■ Given material
*** Begin section ***
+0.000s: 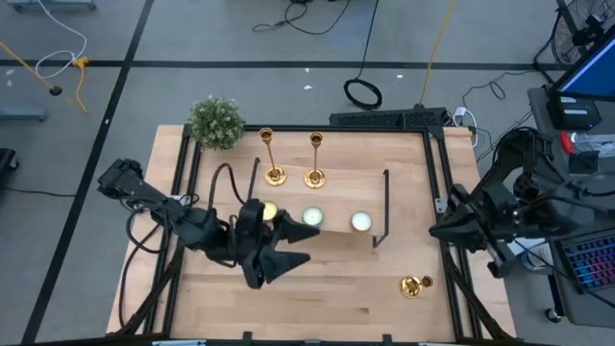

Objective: Pick & Place candle stick holders
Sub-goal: Put the gold candle holder onto the shelf

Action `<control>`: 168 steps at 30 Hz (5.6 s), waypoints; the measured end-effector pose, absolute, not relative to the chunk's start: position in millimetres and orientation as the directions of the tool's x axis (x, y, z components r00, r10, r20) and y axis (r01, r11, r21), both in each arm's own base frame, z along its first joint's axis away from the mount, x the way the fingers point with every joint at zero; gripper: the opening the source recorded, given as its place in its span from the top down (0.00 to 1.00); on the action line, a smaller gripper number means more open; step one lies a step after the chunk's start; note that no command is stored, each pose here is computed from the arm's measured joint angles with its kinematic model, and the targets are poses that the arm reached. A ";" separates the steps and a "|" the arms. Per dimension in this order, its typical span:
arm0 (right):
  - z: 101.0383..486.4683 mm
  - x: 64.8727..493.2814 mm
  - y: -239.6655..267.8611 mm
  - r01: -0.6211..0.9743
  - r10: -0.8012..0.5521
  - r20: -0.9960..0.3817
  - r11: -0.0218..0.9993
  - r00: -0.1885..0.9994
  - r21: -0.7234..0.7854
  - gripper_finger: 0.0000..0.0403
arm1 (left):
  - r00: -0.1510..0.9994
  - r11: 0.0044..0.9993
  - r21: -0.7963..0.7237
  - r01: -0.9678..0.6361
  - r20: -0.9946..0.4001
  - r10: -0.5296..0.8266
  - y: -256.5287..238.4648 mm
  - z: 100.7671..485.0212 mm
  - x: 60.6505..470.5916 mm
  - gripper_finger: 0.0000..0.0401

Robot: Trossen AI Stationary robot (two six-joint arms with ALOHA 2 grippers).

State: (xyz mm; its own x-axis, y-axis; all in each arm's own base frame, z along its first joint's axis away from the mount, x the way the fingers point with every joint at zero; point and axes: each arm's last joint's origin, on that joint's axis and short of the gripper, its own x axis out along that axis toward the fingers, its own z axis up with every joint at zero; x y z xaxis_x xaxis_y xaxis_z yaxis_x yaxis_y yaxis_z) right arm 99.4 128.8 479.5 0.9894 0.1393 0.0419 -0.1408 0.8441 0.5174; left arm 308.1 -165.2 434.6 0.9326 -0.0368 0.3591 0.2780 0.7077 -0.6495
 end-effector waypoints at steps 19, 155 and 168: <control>493.2 96.9 124.5 -0.180 0.127 0.137 0.834 0.982 0.521 0.96 | 0.912 0.769 -0.580 0.268 0.410 -0.009 -170.3 417.7 330.8 0.01; 214.7 47.2 69.9 -0.798 0.638 0.480 0.480 0.602 0.363 1.00 | 0.970 0.483 -0.868 0.116 0.204 0.134 -182.2 393.7 334.8 0.01; 210.9 60.6 62.0 -0.787 0.647 0.448 0.512 0.617 0.344 1.00 | 0.969 0.477 -0.872 0.110 0.201 0.143 -184.4 393.4 333.4 0.01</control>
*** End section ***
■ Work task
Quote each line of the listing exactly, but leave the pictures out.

■ Expected output
+0.000s: 

Objective: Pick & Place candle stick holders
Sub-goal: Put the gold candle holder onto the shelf

Action `<control>`: 168 steps at 30 Hz (5.6 s), waypoints; the measured end-effector pose, absolute, not relative to the chunk's start: position in millimetres and orientation as the directions of the tool's x axis (x, y, z components r00, r10, r20) and y axis (r01, r11, r21), both in each arm's own base frame, z along its first joint's axis away from the mount, x the way the fingers point with every joint at zero; gripper: the opening the source recorded, given as its place in its span from the top down (0.00 to 1.00); on the action line, a smaller gripper number means more open; step one lies a step after the chunk's start; note that no command is stored, each pose here is computed from the arm's measured joint angles with its kinematic model, and the targets are poses that the arm reached. A ";" separates the steps and a "|" the arms. Per dimension in this order, its typical span:
arm0 (right):
  - z: 101.0383..486.4683 mm
  - x: 64.8727..493.2814 mm
  - y: -239.6655..267.8611 mm
  - r01: -0.6211..0.9743
  - r10: -0.8012..0.5521
  - r20: -0.9960..0.3817
  - r11: -0.0218..0.9993
  - r00: -0.1885..0.9994
  - r21: -0.7234..0.7854
  - gripper_finger: 0.0000..0.0403
arm1 (left):
  - r00: -0.1510..0.9994
  - r11: 0.0044..0.9993
  - r21: -0.7963..0.7237
  - r01: -0.9678..0.6361
  - r20: -0.9946..0.4001
  - r10: -0.5296..0.8266
  - y: -256.5287..238.4648 mm
  - z: 100.7671..485.0212 mm
  - x: 60.6505..470.5916 mm
  - gripper_finger: 0.0000..0.0401

Robot: Trossen AI Stationary robot (two six-joint arms with ALOHA 2 grippers).

State: (xyz mm; its own x-axis, y-axis; all in each arm's own base frame, z along its first joint's axis away from the mount, x the way the fingers point with every joint at zero; point and axes: each arm's last joint's origin, on that joint's axis and short of the gripper, its own x axis out along that axis toward the fingers, its own z axis up with every joint at zero; x y z xaxis_x xaxis_y xaxis_z yaxis_x yaxis_y yaxis_z) right arm 99.4 128.8 479.5 0.9894 0.1393 0.0419 -0.1408 0.8441 0.5174; left arm 308.1 -165.2 434.6 0.9326 -0.0368 0.3591 0.2780 0.7077 -0.6495
 end-effector waypoints at steps 19, 155 and 168: <control>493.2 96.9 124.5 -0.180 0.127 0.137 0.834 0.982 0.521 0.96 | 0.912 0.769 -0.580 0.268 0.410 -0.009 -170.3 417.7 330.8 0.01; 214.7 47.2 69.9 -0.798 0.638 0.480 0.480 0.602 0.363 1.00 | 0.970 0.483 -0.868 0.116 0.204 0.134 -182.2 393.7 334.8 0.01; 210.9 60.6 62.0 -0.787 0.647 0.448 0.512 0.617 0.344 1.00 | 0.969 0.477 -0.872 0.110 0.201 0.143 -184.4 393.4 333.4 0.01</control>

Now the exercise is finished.